Ansiedade – A ansiedade atinge uma em cada cinco pessoas de forma mais intensa e raramente tem diagnóstico precoce porque é confundida com estresse do dia-a-dia.
De acordo com o psiquiatra, o Brasil é o campeão mundial em número de casos de pessoas com ansiedade e as mulheres foram severamente afetadas pelo mal na pandemia.

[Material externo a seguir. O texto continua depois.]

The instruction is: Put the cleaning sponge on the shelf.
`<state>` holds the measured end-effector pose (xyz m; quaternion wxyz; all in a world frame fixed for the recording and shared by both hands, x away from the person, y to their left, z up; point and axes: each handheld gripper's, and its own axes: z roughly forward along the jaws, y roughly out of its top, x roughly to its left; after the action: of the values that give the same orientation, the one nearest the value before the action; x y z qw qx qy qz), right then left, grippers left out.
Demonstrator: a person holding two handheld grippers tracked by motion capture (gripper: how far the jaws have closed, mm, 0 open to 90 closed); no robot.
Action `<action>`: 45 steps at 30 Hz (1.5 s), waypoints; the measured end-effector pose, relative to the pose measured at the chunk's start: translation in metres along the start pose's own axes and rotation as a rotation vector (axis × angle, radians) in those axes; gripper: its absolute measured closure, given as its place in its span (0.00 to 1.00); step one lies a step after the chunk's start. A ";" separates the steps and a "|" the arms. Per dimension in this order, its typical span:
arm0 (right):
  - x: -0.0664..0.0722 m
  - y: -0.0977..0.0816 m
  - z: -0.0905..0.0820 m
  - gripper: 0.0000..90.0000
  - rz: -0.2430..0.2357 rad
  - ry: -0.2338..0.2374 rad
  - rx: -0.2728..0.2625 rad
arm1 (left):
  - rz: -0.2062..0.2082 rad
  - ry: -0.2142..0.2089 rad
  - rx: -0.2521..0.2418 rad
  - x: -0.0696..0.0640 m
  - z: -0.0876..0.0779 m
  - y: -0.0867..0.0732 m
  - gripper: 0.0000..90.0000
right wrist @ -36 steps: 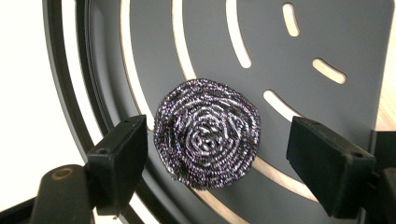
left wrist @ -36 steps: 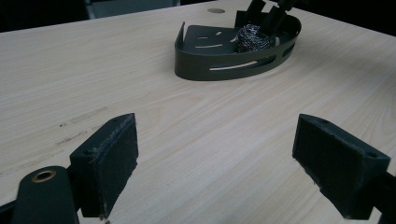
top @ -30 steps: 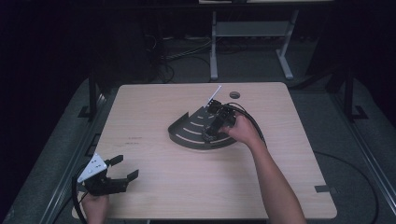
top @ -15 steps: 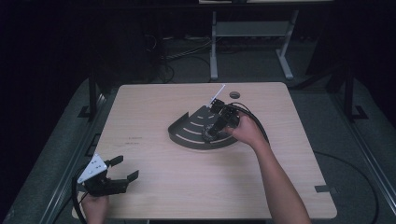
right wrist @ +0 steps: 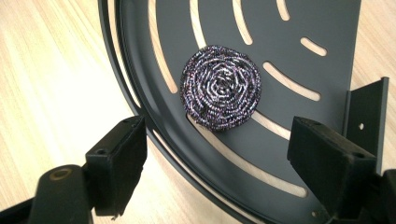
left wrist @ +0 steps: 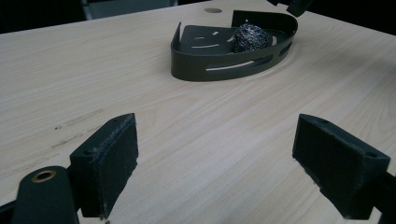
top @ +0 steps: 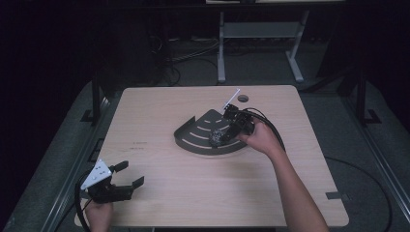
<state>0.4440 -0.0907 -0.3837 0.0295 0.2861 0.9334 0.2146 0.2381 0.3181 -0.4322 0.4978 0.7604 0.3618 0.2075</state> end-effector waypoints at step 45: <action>0.019 -0.067 -0.028 0.21 0.028 0.024 -0.037 | 0.004 0.002 0.005 -0.002 0.001 0.000 0.15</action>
<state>0.3882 -0.1412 -0.3850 0.0205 0.2959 0.9254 0.2358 0.2373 0.3162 -0.4326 0.4949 0.7623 0.3612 0.2086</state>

Pesquisa do Instituto de Psiquiatria do Hospital das Clínicas da Faculdade de Medicina da USP aponta que
35% das mulheres avaliadas sofriam de ansiedade e as justificativas, em parte, referem-se ao cumprimento de dupla jornada, ao acompanhamento escolar dos filhos, à violência doméstica aumentada, além de questões econômicas, preocupações com o coronavírus e familiares doentes.
Joel Rennó explicou que muitos transtornos de ansiedade aparecem no início da infância ou na adolescência.
"Adolescentes ansiosos costumam ter rendimento escolar menor e serem mais suscetíveis ao uso abusivo de álcool e drogas para efeito "anestésico" da dor da alma ou controle da agitação e medo.
Na atual pandemia, com o aumento dos quadros de ansiedade e depressão tem havido crescimento do consumo de álcool, cigarro e "calmantes", tanto em homens quanto em mulheres", relatou.
O psiquiatra informou que quadros leves podem ser tratados com técnicas de relaxamento ou meditação, psicoterapia e atividades esportivas, que podem ajudar a evitar a evolução da ansiedade para quadros mais graves no futuro.
"Precisamos desmistificar o conceito errôneo de que os transtornos mentais só atingem os "fracos". Enfrentar a doença mental é uma prova de força", concluiu.